To do:
Begin your copy at the line with "Point (350, 445)" in the records below and end it at the line with "(141, 23): 90", restating each line word for word; omit the pictures.

##############################

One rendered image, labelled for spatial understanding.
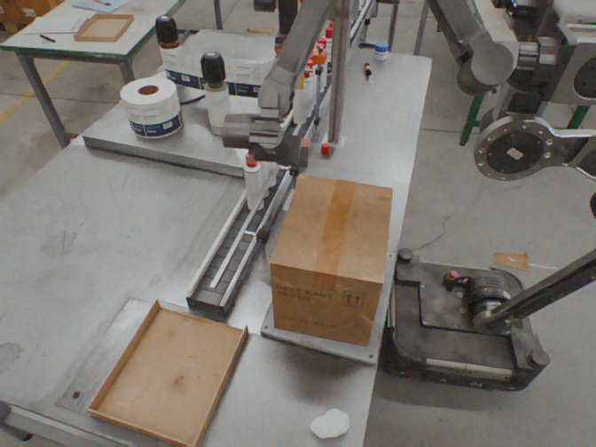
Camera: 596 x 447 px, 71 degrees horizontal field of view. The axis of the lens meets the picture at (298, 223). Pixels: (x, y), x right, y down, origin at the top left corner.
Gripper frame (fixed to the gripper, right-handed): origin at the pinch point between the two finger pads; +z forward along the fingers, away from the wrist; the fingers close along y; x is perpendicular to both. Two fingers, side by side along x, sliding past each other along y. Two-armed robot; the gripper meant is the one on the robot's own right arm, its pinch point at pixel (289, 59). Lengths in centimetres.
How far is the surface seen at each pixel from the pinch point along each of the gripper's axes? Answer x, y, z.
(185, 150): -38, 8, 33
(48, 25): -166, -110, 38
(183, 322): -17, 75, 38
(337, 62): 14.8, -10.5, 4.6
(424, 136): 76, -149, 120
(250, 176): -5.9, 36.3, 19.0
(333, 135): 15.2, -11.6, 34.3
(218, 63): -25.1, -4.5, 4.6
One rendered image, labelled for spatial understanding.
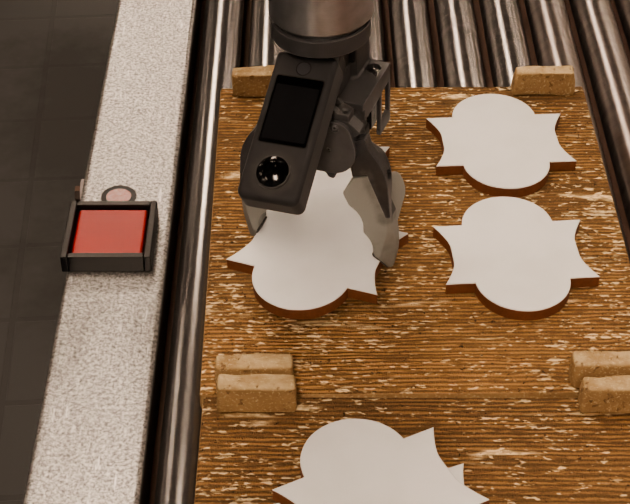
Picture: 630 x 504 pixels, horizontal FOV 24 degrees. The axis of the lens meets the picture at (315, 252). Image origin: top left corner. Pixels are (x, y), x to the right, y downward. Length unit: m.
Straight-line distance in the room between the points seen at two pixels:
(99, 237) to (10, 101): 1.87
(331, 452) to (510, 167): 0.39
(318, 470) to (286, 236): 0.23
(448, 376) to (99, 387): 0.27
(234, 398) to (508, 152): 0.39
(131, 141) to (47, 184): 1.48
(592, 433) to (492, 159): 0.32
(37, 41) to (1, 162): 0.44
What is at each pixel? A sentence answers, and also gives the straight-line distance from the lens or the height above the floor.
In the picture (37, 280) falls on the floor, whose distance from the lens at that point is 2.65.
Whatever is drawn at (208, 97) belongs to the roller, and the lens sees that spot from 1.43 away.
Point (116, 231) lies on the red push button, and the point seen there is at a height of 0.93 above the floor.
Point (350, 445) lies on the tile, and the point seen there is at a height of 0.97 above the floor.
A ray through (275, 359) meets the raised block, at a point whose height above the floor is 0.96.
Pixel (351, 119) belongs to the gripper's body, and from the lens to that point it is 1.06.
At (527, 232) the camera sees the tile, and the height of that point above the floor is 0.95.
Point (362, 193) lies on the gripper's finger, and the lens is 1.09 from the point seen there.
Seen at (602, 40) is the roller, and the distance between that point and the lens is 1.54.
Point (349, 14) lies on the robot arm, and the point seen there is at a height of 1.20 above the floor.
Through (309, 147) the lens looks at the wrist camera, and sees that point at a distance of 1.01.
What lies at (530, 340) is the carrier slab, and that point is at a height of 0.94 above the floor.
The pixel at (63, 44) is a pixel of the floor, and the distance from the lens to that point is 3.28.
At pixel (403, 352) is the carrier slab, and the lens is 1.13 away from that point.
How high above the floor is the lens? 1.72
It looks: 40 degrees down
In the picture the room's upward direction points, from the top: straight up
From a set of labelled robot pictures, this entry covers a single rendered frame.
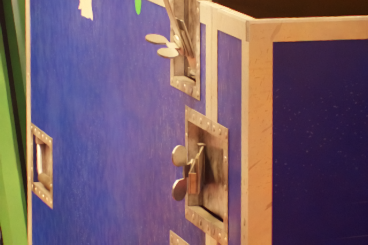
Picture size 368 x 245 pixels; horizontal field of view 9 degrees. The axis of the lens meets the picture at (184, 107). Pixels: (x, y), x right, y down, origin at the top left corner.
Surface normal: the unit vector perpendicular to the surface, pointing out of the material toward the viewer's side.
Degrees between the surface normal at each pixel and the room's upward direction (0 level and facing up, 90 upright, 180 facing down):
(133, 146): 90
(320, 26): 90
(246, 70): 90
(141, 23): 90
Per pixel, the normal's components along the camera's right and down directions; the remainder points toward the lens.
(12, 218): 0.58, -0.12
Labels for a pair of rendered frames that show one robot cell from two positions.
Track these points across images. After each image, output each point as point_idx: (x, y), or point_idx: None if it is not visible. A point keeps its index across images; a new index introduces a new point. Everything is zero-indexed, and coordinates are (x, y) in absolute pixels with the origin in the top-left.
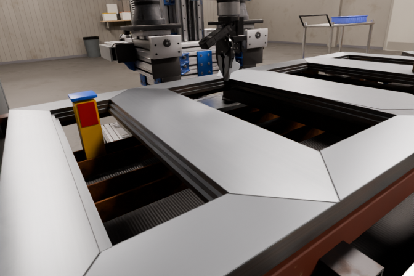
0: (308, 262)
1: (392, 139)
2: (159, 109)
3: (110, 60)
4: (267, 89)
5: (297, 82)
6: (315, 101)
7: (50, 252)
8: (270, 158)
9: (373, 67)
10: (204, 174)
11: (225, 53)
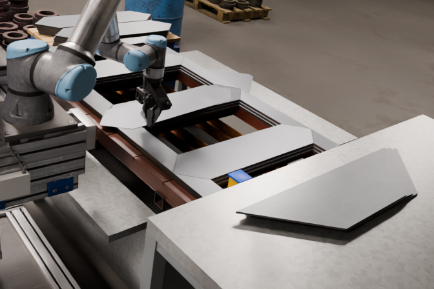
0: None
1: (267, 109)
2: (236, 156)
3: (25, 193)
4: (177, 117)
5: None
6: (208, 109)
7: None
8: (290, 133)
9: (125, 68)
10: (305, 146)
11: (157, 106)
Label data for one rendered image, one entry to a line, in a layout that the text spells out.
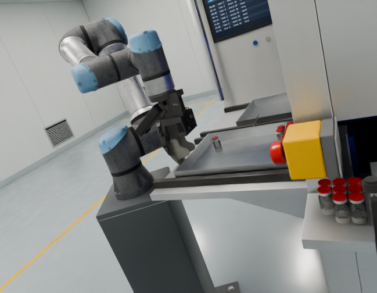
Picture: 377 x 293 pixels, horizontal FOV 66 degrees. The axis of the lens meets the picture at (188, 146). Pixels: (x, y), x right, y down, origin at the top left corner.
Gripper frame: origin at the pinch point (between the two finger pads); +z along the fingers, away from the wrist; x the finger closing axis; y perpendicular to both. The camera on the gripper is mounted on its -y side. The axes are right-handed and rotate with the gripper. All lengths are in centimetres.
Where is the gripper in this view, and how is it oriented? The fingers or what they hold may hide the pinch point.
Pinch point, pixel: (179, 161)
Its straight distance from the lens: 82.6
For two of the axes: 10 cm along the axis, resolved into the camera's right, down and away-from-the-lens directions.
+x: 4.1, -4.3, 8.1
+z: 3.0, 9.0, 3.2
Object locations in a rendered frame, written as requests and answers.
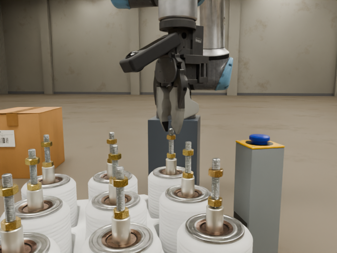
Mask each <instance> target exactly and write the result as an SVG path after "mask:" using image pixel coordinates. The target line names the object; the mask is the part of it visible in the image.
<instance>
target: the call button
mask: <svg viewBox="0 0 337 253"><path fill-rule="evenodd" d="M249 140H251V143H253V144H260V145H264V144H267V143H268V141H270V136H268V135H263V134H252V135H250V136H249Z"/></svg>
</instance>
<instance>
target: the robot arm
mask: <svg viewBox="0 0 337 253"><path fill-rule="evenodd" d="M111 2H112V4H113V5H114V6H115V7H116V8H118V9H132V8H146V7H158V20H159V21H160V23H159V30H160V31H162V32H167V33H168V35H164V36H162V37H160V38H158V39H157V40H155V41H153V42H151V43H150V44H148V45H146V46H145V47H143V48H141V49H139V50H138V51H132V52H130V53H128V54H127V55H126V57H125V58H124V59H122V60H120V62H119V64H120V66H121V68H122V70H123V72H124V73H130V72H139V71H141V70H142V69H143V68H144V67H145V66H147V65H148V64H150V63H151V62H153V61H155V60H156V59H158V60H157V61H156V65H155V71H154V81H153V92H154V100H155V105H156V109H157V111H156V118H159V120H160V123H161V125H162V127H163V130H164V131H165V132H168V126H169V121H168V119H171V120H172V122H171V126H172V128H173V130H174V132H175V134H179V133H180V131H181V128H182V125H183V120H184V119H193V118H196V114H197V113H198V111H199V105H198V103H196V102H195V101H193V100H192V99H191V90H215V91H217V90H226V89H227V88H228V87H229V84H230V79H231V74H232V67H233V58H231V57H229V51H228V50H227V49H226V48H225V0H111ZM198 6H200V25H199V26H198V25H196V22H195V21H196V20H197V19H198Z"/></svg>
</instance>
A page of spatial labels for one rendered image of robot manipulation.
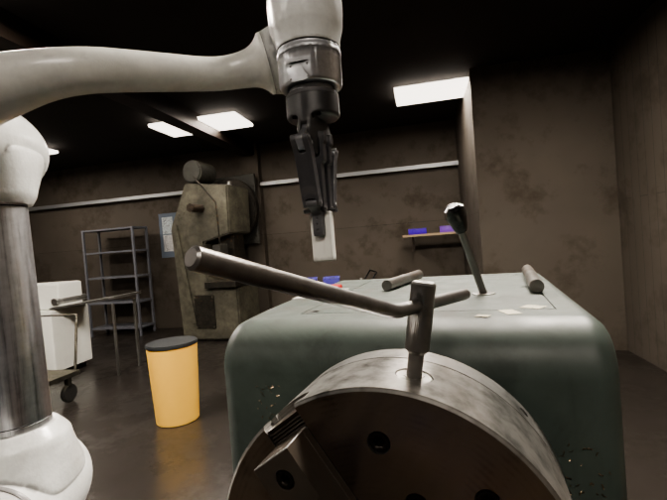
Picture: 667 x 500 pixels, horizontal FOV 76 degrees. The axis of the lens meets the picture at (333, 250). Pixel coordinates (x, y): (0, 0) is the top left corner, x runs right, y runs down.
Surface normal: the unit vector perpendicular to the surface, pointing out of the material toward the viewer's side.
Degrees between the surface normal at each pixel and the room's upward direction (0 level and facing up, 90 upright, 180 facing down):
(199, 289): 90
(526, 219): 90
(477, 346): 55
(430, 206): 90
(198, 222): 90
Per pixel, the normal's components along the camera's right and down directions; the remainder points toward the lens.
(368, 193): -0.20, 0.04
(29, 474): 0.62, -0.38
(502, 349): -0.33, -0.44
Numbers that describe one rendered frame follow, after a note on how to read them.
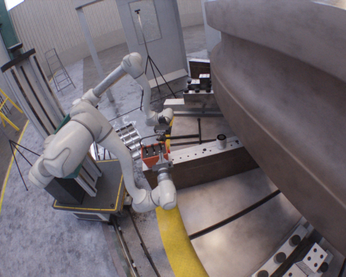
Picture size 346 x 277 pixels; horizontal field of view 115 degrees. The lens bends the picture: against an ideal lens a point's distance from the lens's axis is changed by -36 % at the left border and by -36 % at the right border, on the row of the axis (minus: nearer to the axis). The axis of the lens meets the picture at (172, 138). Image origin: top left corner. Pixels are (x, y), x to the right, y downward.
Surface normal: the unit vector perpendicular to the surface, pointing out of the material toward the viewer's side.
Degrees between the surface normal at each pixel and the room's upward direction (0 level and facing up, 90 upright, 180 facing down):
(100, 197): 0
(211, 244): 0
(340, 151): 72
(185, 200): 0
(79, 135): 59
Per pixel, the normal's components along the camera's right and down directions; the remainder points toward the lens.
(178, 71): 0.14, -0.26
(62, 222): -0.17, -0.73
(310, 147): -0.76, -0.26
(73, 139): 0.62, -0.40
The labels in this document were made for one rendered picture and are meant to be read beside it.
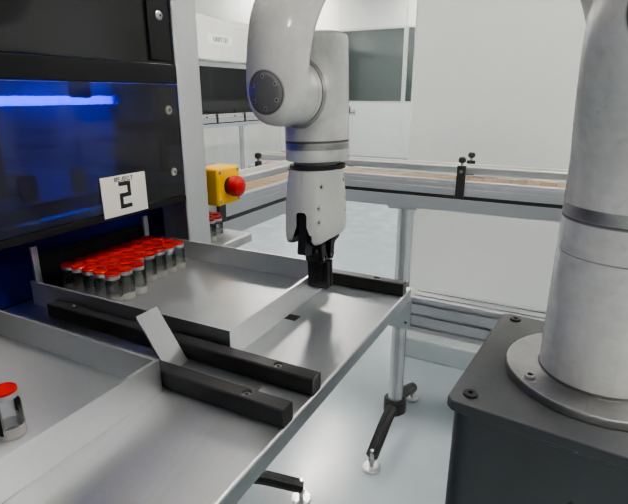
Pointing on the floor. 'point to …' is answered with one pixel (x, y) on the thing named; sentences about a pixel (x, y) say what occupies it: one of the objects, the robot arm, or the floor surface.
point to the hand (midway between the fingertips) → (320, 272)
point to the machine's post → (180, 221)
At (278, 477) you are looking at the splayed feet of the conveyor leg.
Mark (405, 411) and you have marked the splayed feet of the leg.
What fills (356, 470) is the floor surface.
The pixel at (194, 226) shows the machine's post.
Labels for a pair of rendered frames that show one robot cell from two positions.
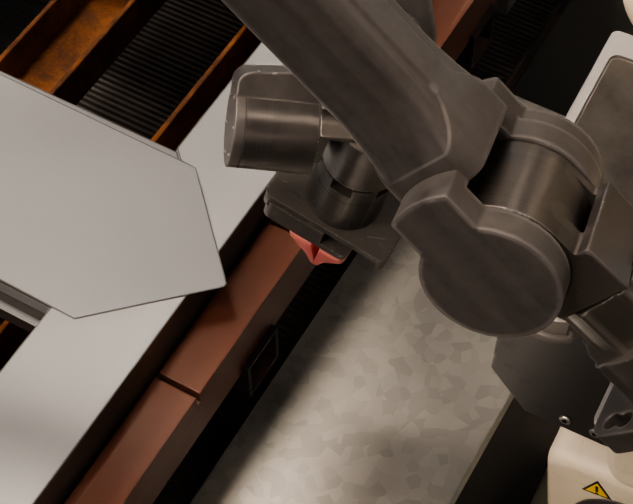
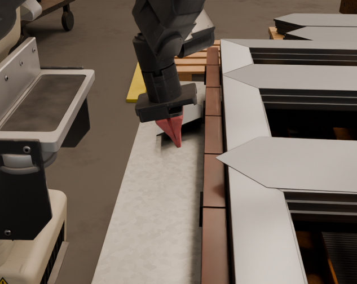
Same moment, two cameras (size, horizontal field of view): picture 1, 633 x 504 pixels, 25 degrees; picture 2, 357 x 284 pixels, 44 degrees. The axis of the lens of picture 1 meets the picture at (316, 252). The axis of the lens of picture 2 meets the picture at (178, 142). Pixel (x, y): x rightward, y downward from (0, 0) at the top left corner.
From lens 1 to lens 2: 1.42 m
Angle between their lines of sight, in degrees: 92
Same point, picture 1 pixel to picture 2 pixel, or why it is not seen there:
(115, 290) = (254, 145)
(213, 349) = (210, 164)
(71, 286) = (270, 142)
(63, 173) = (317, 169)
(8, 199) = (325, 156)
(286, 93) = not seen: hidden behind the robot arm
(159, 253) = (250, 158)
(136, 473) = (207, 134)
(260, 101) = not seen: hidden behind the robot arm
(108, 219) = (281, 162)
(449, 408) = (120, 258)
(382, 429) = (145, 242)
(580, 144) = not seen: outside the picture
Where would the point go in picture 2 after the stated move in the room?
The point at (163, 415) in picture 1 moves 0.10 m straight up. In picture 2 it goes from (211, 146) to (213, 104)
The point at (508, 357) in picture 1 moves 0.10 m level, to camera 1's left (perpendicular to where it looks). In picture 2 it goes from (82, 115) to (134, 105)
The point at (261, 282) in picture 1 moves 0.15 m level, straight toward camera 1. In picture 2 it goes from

##############################

Answer to this exercise:
Point (350, 445) lies on the tile, and the point seen there is at a height of 0.97 above the floor.
A ray through (275, 359) meets the raised block, at a point whose height above the floor is 0.96.
Pixel (351, 119) belongs to the gripper's body, and from the lens to that point it is 1.06.
At (527, 232) the camera sees the tile, and the height of that point above the floor is 0.95.
Point (362, 193) lies on the gripper's finger, and the lens is 1.09 from the point seen there.
Seen at (602, 40) is the roller, and the distance between that point and the lens is 1.54.
Point (349, 14) lies on the robot arm, and the point seen there is at a height of 1.20 above the floor.
Through (309, 147) the lens looks at the wrist camera, and sees that point at a distance of 1.01.
What lies at (530, 340) is the carrier slab, and that point is at a height of 0.94 above the floor.
The pixel at (63, 44) is a pixel of the floor, and the distance from the lens to that point is 3.28.
At pixel (403, 352) is the carrier slab, and the lens is 1.13 away from that point.
How high above the floor is the lens? 1.72
It looks: 40 degrees down
In the picture the room's upward direction points, from the top: straight up
From a set of labelled robot pictures, this entry covers a single rendered frame.
Picture size 368 x 245 pixels; horizontal field of view 9 degrees. The axis of the lens meets the picture at (184, 107). Pixels: (x, y), x right, y down, origin at the top left corner.
Surface normal: the unit vector perpendicular to the surface, pointing out of the material toward the viewer's side.
Degrees between the surface normal at each pixel and the room's upward direction (0 level and facing up, 90 upright, 180 facing down):
(133, 146): 90
(320, 26): 90
(246, 70): 90
(141, 23): 90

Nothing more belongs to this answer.